● Problem statement:
A single number is wanted: how many lines of the data include the string "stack".

● Stored data:
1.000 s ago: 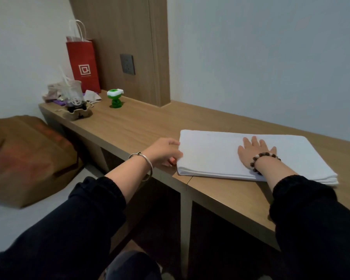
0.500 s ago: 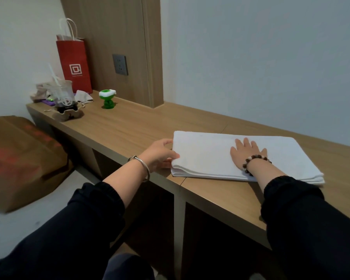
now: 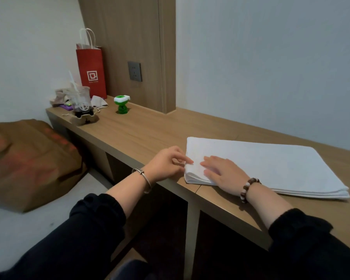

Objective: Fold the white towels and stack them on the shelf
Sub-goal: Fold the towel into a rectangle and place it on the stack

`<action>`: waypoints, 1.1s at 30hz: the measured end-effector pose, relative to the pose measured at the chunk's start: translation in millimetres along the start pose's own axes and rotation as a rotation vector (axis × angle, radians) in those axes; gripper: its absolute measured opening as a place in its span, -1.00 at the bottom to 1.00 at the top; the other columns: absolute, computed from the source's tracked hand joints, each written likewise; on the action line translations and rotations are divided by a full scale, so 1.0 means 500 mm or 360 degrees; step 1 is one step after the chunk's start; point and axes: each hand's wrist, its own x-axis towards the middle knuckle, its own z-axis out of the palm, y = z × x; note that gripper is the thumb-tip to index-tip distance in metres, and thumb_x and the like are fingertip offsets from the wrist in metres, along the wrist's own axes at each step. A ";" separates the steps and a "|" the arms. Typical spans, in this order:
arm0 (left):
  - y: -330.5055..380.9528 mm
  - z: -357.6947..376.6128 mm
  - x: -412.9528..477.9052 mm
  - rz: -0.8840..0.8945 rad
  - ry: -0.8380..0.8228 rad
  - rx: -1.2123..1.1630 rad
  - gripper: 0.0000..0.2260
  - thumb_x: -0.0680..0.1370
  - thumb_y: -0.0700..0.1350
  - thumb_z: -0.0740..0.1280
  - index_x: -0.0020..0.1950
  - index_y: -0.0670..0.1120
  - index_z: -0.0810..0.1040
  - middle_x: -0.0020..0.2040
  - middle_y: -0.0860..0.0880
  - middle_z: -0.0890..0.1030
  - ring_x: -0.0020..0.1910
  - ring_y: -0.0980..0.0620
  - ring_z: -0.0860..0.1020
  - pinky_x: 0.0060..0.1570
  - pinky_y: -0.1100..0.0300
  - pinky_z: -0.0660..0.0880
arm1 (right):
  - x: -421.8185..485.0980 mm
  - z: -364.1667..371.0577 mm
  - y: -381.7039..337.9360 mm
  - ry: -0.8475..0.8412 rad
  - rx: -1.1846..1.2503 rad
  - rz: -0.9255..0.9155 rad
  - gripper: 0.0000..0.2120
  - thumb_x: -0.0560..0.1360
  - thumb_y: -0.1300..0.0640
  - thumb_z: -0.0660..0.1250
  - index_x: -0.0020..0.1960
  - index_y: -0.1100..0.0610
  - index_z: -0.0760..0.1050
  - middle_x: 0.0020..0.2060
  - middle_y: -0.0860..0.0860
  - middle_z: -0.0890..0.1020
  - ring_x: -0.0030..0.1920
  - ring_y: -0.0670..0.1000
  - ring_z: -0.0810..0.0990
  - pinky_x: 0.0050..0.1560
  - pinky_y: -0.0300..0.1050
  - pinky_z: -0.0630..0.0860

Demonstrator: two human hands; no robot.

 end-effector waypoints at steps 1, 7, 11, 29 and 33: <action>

● Written solution:
2